La expresión de Arthur se ensombreció, y una tormenta se desató en sus ojos. —¿Quién se atreve a decir que es falso? ¡Estáis todos locos, pandilla de lunáticos! —Su voz retumbó en la sala, acallando los murmullos.
Espera, ¿qué? ¿Un giro inesperado?
¿No acababa de señalar Arthur que había algo raro en el vestido de Linsey?
¿Por qué había interrumpido a Kristy tan bruscamente?
La sala era un hervidero de confusión.
—Sr. Flores, ¿no le molesta que Linsey lleve una imitación de su diseño? —gritó alguien con urgencia en la voz.
—Por supuesto, ¿no ha expresado siempre su desprecio por ese tipo de acciones?
Arthur frunció aún más el ceño y respondió rápidamente, con tono irritado. —¿Qué tonterías estás diciendo?
—Señaló enfáticamente a Linsey—. Ella no lleva una imitación. Es uno de mis diseños originales. ¿Por qué iba a enfadarme por eso?
La multitud quedó en silencio, atónita, procesando el inesperado cambio de postura de Arthur.
La conmoción de Kristy se convirtió en indignación cuando exclamó: «¿Qué? ¿Cómo puede Linsey llevar un vestido auténtico?».
Señalando su vestido, continuó: «Sr. Flores, este vestido es diseño suyo, ¿verdad? No se equivocaría, ¿verdad?».
Arthur volvió la mirada hacia Kristy y abrió mucho los ojos al darse cuenta de que su vestido era idéntico al de Linsey.
Se frotó la barbilla, perplejo, y dijo: «Lo siento, Kristy, pero parece que tu vestido se manchó de vino tinto antes, lo que alteró su color. No lo reconocí a primera vista».
Furiosa, Kristy apretó los puños. «¡No fue un accidente! Linsey arruinó mi vestido a propósito. Es obvio que está envidiosa y quiere hacerme quedar en ridículo. ¡Tiene que intervenir! ¡No puedo quedarme de brazos cruzados y dejar que Linsey se salga con la suya!».
Beth, que había estado observando en silencio desde un lado, se adelantó con expresión preocupada. «Sr. Flores, por favor, mire otra vez. No podemos seguir dejando que Linsey actúe como si fuera intocable. ¡Tiene que hacer algo!».
En medio del acalorado debate, Arthur reconstruyó la historia.
Frunció el ceño al darse cuenta, por primera vez, de que el vestido de Kristy era igual que el de Linsey. De repente, se le escapó una risita.
Sacudió la cabeza con perplejidad y comentó: —Esto es absurdo. ¿Cómo puede alguien que lleva una imitación acusar al original de ser falso?

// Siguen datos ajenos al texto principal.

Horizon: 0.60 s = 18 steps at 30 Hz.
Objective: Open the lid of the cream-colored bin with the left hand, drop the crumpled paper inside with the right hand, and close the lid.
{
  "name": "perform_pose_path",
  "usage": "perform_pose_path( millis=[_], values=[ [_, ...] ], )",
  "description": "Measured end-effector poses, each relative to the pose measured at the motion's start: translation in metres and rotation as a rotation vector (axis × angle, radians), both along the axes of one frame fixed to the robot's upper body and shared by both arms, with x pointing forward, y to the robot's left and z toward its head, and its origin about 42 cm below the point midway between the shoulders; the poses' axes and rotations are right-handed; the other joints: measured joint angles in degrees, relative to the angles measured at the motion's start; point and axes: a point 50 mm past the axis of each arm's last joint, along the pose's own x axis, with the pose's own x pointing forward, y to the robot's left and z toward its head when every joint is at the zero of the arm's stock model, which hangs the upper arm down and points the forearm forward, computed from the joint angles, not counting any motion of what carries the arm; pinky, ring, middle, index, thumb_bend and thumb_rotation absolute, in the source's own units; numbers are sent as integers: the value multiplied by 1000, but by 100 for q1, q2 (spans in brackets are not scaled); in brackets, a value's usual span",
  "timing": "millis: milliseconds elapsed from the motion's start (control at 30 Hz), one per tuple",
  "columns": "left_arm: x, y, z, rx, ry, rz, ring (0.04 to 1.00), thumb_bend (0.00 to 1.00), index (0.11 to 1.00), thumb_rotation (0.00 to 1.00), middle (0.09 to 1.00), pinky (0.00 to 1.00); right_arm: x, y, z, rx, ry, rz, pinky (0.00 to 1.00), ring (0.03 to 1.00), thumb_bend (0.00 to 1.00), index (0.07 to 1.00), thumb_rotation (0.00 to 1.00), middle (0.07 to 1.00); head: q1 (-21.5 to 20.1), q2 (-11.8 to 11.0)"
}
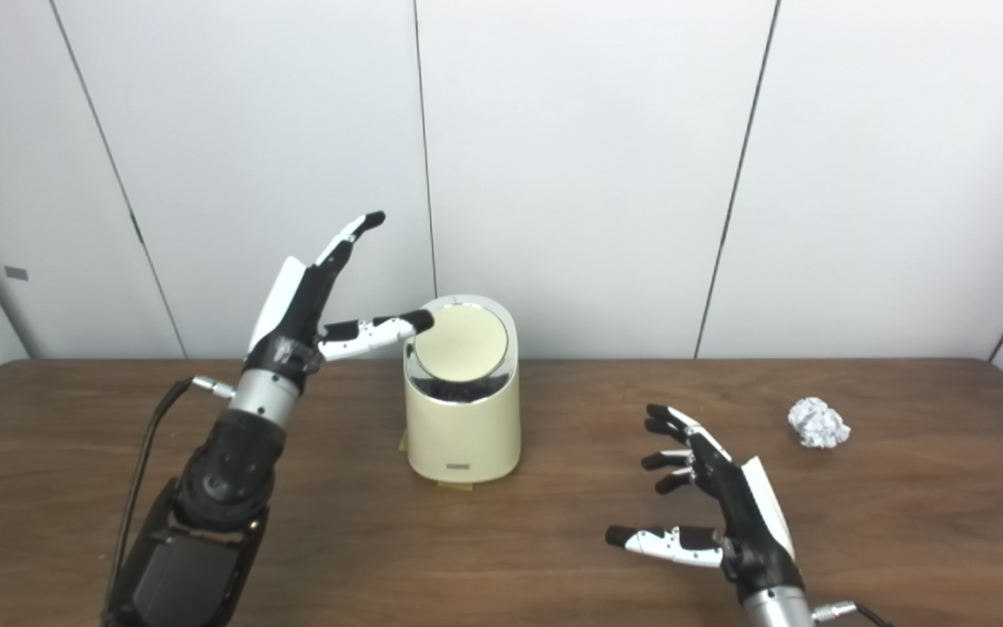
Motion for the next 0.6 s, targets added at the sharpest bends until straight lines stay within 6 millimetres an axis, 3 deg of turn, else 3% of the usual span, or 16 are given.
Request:
perform_pose_path(
  millis=[133, 600],
  values=[
    [8, -7, 0, 87, 21, 22, 1000, 971, 1000, 410, 1000, 997, 0, 1, 0, 1, 1, 1, 523, 654, 764, 829, 128, 815, -18, 0],
    [24, -25, -4, 348, 25, 54, 1000, 1000, 1000, 417, 1000, 1000, 0, 6, 0, -4, 2, 9, 513, 650, 759, 838, 178, 823, -79, 17]
  ],
)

Es completamente ridículo.
La sala quedó sumida en un silencio atónito.
¿Qué quería decir con eso?
¿Arthur estaba sugiriendo que Linsey llevaba el vestido auténtico, mientras que el atuendo de Kristy era solo una imitación?
Kristy se quedó completamente impactada y exclamó consternada: «¡Imposible! ¡El vestido que llevo es auténtico! ¡El de Linsey debe de ser el falso!».